■ PROMPT:
Retype the line containing "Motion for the" and each later line through the end of the listing, exactly as written, with no other lines.

■ RECORDED DATA:
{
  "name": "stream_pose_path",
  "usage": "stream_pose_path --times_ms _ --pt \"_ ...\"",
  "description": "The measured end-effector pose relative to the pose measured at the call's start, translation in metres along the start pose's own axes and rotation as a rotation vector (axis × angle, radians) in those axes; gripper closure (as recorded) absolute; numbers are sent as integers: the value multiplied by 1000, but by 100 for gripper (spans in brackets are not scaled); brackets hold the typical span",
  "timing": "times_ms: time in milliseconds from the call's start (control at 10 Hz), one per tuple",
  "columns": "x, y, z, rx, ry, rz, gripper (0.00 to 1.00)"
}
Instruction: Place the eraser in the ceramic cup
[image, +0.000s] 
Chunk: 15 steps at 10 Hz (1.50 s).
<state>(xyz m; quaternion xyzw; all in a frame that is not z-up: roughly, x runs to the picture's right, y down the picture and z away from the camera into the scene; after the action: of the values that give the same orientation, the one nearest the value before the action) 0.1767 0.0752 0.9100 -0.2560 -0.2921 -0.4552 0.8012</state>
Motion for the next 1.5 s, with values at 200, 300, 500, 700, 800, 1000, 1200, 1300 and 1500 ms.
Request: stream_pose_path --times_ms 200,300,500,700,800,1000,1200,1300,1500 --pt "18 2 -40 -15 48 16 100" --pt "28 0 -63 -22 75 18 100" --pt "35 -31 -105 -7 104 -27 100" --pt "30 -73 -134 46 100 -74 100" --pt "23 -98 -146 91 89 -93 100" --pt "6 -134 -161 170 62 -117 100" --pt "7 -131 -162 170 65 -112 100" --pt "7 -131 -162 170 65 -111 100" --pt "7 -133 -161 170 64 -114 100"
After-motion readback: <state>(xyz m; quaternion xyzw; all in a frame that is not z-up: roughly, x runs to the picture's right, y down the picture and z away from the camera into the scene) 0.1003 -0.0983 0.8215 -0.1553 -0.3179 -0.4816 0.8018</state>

■ ANSWER SECTION:
Motion for the next 1.5 s, with values at 200, 300, 500, 700, 800, 1000, 1200, 1300 and 1500 ms.
Request: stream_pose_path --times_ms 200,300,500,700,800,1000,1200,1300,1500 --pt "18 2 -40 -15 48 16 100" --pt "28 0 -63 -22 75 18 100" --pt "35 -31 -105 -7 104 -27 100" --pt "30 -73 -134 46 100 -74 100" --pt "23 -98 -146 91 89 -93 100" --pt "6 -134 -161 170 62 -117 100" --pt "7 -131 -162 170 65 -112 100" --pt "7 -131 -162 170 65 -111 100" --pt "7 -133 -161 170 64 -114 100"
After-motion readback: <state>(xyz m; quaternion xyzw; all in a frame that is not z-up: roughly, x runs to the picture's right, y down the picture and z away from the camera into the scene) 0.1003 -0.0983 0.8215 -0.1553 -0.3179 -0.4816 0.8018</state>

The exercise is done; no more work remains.